- **Exercise brief**:
Output exactly the lines from the one with "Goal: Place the" through the last line of the data below, both included, and nothing more.

=====

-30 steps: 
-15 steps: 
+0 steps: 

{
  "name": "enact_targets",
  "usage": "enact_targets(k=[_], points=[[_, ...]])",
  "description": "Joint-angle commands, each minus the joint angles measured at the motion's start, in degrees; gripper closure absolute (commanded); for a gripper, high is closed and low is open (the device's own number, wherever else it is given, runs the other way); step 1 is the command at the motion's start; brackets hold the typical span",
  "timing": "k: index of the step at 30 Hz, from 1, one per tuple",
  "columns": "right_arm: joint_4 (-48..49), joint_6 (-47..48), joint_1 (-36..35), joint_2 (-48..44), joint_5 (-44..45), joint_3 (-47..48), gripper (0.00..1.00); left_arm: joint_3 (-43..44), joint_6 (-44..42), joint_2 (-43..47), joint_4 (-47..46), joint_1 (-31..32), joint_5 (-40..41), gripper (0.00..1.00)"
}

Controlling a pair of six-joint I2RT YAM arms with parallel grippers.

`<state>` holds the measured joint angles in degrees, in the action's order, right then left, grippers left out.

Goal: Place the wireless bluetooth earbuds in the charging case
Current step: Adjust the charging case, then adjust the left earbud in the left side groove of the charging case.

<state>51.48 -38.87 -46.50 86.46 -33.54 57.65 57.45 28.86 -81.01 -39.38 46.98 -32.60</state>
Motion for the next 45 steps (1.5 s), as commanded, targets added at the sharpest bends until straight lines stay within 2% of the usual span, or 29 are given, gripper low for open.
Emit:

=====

- **Answer to this problem**:
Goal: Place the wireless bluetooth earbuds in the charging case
Current step: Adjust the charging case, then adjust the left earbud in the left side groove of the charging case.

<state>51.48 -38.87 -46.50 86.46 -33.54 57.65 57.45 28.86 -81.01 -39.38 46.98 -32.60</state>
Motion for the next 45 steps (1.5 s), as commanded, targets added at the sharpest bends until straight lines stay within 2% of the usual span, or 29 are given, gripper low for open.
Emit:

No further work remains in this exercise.